An exact copy of all the data is needed, with every picture left out.
========================
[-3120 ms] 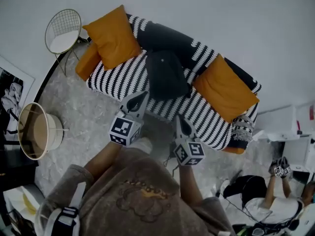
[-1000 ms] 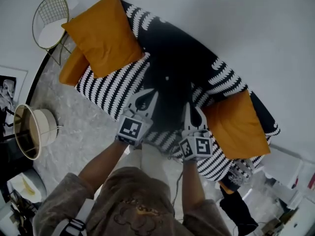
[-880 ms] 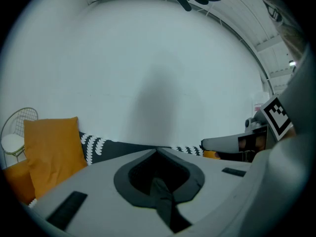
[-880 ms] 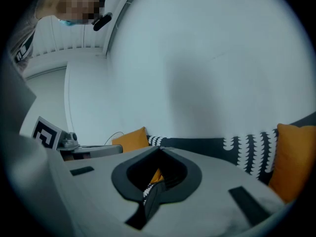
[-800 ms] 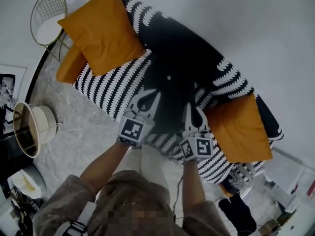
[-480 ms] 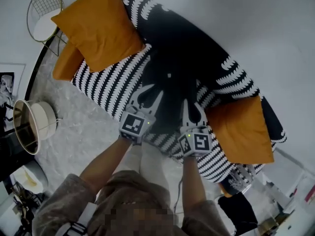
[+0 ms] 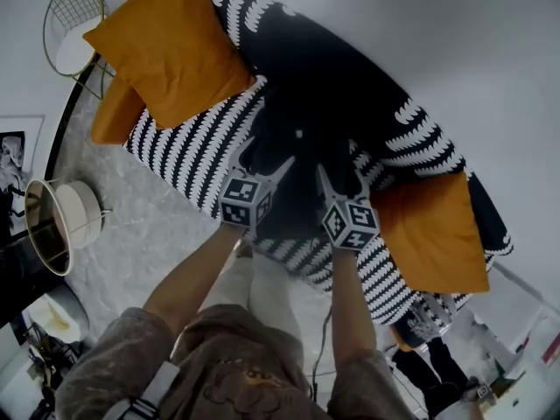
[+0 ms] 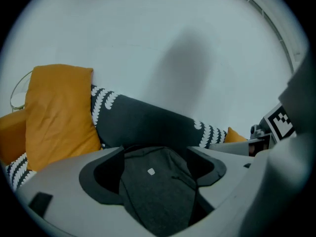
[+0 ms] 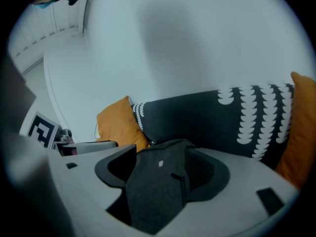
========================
[Answer area]
[-3120 ms] 
[-1000 ms] 
[-880 ms] 
[-880 ms] 
[-800 ms] 
[-480 ms] 
[+0 ms] 
[+0 ms] 
[+0 ms] 

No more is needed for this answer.